Pouco importa a verdade. Na atual tentativa de reconfigurar o pacto social e civilizatório, visando materializar os desejos e obsessões pessoais uma vez que se universais fossem, o que passa a ter mais valor é aquilo que se quer confiar, não no que se tem para confiar. Uma “pós-verdade” que depende somente da persistente —e, por vezes, persuasivo— negação dos fatos.
Se com a ruína gradativa da credibilidade das informações concretas o que se esfarela feito poeira é o entendimento sobre o contemporâneo, sobre o que se vive realmente, o retorno a um status de barbárie colocará a humanidade diante de um novo paradigma: da “lei do mais potente” à “lei do mais mentiroso”.
Você acorda cedo para trabalhar. Não há sigilo qualquer, novidade alguma, somente mais um dia de luta e cansaço. Faz o seu corre, garante o sustento, tenta se informar minimamente, mas se repara em um manente estado de incerteza. Não se trata da curiosidade que dita os caminhos do saber, do que querer saber, mas da suspeição diante daquilo que se apresenta com contumaz genuinidade. Falta tempo, disposição e mecanismos efetivos para investigar, apurar e verificar se o que chega via aplicativos de mensagens, redes sociais e até mesmo prelo é factual. Você está com a cabeça enxurro, não quer ter que mourejar com mais esta preocupação.
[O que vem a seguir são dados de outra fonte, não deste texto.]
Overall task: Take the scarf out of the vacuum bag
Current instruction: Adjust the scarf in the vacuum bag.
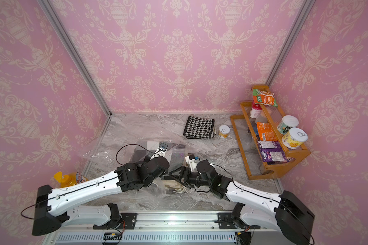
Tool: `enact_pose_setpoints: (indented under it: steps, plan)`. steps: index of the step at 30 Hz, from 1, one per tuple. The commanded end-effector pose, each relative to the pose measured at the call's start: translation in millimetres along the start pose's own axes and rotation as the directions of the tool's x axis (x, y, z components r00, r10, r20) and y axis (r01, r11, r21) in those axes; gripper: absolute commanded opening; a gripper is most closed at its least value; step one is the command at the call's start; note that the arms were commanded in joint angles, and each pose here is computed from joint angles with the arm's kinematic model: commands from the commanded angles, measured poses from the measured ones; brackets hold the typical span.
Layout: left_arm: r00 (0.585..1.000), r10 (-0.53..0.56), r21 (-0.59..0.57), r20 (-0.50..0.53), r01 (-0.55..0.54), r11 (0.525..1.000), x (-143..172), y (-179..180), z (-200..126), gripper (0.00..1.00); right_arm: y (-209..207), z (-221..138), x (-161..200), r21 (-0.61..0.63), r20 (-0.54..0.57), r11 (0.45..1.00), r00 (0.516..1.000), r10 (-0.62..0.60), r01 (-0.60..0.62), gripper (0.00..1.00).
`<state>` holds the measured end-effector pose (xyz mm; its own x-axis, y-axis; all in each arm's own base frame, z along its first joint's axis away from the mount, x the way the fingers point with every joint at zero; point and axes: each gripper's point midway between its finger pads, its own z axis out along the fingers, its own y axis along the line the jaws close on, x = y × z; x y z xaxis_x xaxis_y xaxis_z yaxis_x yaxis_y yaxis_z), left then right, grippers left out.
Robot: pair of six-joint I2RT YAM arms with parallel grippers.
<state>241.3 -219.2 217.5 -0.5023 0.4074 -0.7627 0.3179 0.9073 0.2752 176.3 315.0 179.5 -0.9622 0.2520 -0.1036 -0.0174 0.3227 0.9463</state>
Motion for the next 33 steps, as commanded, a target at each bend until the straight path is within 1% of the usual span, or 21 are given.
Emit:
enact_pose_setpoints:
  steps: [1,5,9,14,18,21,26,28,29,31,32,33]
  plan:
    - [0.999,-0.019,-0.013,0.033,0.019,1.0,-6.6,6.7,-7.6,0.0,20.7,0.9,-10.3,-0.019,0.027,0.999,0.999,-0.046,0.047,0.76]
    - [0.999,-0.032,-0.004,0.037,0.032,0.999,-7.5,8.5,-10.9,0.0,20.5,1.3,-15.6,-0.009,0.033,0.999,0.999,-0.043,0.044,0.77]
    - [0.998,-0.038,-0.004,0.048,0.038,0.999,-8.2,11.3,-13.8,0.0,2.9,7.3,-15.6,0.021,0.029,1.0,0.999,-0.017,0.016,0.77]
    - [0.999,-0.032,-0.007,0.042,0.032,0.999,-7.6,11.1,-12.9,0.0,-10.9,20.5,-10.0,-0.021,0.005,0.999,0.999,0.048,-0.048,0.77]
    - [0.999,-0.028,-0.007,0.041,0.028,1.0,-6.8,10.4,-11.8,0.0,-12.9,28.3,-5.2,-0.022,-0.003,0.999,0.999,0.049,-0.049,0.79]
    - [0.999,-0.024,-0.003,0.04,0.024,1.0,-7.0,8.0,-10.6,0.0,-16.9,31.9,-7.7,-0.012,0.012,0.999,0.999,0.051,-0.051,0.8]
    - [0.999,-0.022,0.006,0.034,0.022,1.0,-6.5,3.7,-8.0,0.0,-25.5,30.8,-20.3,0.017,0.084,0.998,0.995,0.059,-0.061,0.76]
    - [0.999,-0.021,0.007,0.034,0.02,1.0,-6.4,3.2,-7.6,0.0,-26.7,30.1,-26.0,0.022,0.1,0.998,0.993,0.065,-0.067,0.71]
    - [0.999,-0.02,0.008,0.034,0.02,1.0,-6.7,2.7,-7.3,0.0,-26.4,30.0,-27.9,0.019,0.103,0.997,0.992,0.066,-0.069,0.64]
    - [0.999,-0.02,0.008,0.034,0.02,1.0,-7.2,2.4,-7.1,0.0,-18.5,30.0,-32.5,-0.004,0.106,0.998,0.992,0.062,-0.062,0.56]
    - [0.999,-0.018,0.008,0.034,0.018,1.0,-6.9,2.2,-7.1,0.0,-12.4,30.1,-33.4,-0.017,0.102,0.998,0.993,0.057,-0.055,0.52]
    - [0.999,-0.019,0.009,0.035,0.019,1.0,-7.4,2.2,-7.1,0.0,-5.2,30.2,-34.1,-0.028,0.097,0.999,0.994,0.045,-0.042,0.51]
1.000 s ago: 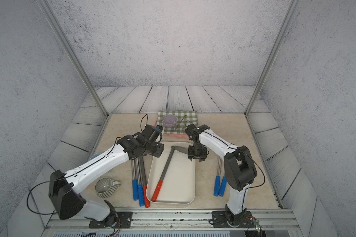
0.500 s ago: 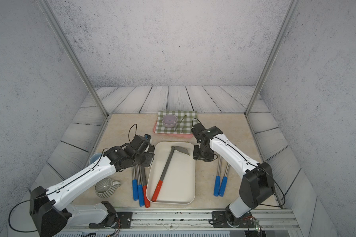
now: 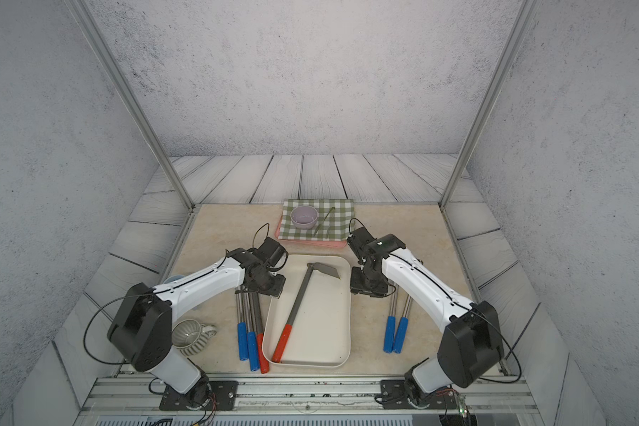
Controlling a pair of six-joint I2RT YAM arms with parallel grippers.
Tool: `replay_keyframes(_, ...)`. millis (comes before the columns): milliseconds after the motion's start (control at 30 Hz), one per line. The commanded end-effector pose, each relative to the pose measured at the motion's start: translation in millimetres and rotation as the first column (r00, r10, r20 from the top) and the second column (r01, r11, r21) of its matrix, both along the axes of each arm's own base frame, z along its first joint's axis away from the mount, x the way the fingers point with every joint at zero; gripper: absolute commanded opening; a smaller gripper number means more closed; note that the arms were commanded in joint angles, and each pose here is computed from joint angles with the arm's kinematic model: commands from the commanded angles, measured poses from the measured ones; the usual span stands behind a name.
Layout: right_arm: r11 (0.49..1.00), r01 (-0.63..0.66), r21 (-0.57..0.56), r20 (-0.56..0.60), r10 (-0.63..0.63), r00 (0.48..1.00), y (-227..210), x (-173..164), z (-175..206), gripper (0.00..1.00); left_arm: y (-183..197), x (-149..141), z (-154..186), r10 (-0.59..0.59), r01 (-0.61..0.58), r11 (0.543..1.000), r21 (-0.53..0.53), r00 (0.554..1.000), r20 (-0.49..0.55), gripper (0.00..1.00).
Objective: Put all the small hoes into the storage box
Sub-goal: Adjust the storage box at the center of the board.
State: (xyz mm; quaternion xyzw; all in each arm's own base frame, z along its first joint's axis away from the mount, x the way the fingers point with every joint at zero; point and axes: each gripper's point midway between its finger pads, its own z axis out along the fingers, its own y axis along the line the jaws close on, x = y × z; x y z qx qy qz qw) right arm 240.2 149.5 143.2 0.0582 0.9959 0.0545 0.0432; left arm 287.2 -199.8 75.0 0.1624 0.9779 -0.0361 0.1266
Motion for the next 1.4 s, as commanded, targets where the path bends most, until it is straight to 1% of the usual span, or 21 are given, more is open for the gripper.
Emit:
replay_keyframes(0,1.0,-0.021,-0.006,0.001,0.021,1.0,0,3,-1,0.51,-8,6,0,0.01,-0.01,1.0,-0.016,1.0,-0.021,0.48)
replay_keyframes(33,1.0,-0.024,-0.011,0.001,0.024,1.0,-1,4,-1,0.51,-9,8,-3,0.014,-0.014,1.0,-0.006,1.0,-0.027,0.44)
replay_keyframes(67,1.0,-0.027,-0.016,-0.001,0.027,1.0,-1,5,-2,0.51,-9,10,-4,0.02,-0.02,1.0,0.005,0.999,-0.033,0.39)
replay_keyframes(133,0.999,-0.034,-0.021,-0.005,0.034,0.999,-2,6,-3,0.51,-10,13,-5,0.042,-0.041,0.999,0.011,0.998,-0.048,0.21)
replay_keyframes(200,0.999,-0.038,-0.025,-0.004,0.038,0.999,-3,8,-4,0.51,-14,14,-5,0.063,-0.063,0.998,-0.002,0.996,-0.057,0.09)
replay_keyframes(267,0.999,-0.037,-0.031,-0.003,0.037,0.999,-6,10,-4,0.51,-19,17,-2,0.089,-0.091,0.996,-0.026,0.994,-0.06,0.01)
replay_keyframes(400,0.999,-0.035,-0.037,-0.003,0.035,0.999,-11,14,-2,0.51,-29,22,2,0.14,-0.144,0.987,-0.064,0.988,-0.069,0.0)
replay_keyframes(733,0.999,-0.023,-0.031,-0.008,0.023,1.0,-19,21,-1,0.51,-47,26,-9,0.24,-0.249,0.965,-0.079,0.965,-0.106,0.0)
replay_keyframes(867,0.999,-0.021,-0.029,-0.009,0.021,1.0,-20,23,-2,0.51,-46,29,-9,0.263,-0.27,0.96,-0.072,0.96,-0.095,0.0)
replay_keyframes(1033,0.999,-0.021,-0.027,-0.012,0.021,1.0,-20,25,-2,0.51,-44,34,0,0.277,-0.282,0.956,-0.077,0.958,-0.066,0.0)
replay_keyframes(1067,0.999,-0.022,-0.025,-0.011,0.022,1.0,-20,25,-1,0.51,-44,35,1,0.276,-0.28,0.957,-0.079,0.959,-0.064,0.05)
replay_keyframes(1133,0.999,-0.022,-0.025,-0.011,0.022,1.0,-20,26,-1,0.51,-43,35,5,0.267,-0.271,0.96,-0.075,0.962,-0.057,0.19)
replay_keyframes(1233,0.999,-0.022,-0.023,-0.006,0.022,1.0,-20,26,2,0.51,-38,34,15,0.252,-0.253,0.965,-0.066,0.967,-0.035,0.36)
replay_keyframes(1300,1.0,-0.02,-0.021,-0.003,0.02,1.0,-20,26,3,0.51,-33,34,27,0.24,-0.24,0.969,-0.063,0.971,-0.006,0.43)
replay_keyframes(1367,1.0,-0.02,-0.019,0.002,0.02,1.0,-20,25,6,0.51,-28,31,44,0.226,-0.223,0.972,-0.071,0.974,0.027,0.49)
“Será que ele fez isso mesmo?”, “estão dizendo que isso aconteceu de tal maneira… Achei estranho, mas não sei, vai saber, né?”, “Ah, hoje em dia todo mundo mente, a única coisa que eu sei é que tá tudo ruim”. O não saber, a saber, pode ser o campo fértil para que vigaristas semeiem seus criminosos e falsos grãos, cujos frutos, enquanto vagas promessas, adocicam as ideias, mas não os lábios, pois ao darem no pé, podres já nascem. E é deste pomo que se mente quanto ao gulosice sabor da patranha.
Corrida eleitoral. Não há sigilo qualquer, novidade alguma, somente mais um período no qual as táticas nefastas de perpetuação de patranhas ganham destaque. Seria isso, um mais do mesmo, se o presente não trouxesse o contextura do dedo uma vez que novo cenário —ou solo— para a plantação compulsiva de calúnias. Hoje, vive-se um momento inédito. Prelúdio, talvez, de brutal seca de legitimidade.
Falseia-se pretérito, presente e até porvir; vende-se irreais conquistas; elabora-se promessas que, na verdade, são mais apostas do que garantias; busca-se trilhar o já divulgado caminho do “ódio à política” para que seja provável destruir os debates, reflexões e complexidades que as democracias, por origem, possuem; e zero vinga senão a performance de candidaturas “rebeldes” que buscam lutar por pautas conservadoras com métodos disruptivos a tratar da inverdade uma vez que se instituição fosse. Há, entretanto, um ponto a ser indagado: e quando se quer confiar na patranha por imposição de uma veras insuportável?
Enganar as populações pobres e vulneráveis. Não há sigilo, novidade alguma, somente o libido daqueles que sonham com o poder, geralmente traduzido uma vez que verba. Tratar tais populações uma vez que intelectualmente inferiores, cognitivamente limitadas e passíveis de manipulação descarada se torna o tema mediano de alguns e algumas que buscam voto. Porquê enganar melhor? Porquê seduzir melhor?
Polir-se-á o fruto. Diante do faminto, falará do sabor antes mesmo da mordida. Depois de anunciado, o sabor saberá que já ganhou a boca. Basta esperar o trêmulo desonrar de quem há tempos não sabe o que é manducar. Pouco importará se por dentro o que se tem é o vazio deixado pelo implacável e inevitável decomposição a lembrar a tudo e todos da finitude.
Abocanha-se a patranha porque, antes de ser revelada uma vez que tal, parece de um gulosice talvez nunca provado antes. Um gulosice impossível, irreal, falso, difícil de se crer: mas fácil, muito fácil de se querer. O libido se sobrepõe à verdade. A vontade, quando muita se tem, pois quase zero se possui, é imperativa.
Na “lei do mais mentiroso” o que importa não é a verdade, mas sim o quão verossímil parece ser o semear de lorotas.